Conrad Morais de Wyndham, conocido como Gaius Claudius Valerian de la antigua Roma, asaba pollos en una olla de hierro fundido sobre un fuego abierto, literalmente, con la olla sobre leños encendidos.

Trabajó en dos salsas diferentes: una salsa agridulce de dátiles con vino tinto, vinagre y cebolla; otra salsa de semillas de sésamo, que era un clásico plato romano de pescado fermentado.

Moret, el ganador del concurso de sartenes de hierro fundido, tenía un libro de cocina antiguo real o una reproducción del libro de cocina romano Apicius.

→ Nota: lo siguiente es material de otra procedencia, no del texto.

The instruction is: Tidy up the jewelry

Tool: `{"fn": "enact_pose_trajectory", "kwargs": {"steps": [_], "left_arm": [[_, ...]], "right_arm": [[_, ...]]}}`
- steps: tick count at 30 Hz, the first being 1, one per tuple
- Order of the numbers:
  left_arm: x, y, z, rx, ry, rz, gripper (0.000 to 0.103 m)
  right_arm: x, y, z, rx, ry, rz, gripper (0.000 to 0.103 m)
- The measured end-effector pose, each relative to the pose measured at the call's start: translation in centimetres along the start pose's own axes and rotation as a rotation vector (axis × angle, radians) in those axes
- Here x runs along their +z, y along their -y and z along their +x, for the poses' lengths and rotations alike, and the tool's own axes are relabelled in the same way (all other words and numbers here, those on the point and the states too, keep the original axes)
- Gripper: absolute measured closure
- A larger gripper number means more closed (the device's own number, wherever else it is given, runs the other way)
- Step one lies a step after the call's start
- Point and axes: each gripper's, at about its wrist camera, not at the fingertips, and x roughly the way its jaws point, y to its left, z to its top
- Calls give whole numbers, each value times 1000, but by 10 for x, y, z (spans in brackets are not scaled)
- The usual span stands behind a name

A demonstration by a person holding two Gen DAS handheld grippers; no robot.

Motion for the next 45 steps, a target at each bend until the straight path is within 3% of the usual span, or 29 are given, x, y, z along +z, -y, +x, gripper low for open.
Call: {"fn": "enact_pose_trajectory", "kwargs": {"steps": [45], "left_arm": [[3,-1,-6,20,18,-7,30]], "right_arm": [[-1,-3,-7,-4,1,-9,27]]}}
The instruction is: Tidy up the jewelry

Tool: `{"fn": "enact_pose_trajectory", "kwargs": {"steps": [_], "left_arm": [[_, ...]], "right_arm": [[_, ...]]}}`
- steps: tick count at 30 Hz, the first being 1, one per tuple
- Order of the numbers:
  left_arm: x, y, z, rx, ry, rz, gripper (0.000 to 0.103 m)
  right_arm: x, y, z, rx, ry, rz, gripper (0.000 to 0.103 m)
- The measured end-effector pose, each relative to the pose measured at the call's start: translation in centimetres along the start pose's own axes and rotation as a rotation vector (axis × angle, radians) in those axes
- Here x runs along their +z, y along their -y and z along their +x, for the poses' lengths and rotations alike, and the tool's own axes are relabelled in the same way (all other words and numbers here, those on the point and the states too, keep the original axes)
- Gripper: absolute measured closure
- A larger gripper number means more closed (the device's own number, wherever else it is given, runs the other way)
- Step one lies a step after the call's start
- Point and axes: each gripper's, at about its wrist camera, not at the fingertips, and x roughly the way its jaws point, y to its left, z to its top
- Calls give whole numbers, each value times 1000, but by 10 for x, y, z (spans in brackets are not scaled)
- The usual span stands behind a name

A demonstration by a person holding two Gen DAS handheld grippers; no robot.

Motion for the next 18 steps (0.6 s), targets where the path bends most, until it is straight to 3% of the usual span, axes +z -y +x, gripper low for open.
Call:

En una página había un párrafo que enumeraba todos los ingredientes necesarios para cada plato, y en la página opuesta había una traducción al latín. El mar se llevó a casa el derecho a presumir del rico sabor de las salsas, que cocinó y revolvió a fuego lento durante toda la mañana. Hizo esto mientras evitaba el humo ondulante de su fuego.

A pesar de usar hábilmente ingredientes antiguos y cocinar al fuego, admitió que no sabía qué hacer con los guisantes. Podrían terminar en una tercera salsa de mostaza.

“Las recetas romanas son geniales porque tienen ingredientes pero no medidas. No sabes cómo y cuándo agregarlos. Debes entender esto”, dijo More. “Pero así es como cocino de todos modos, solo empaco las cosas hasta que funcionan. Es mucho más divertido”.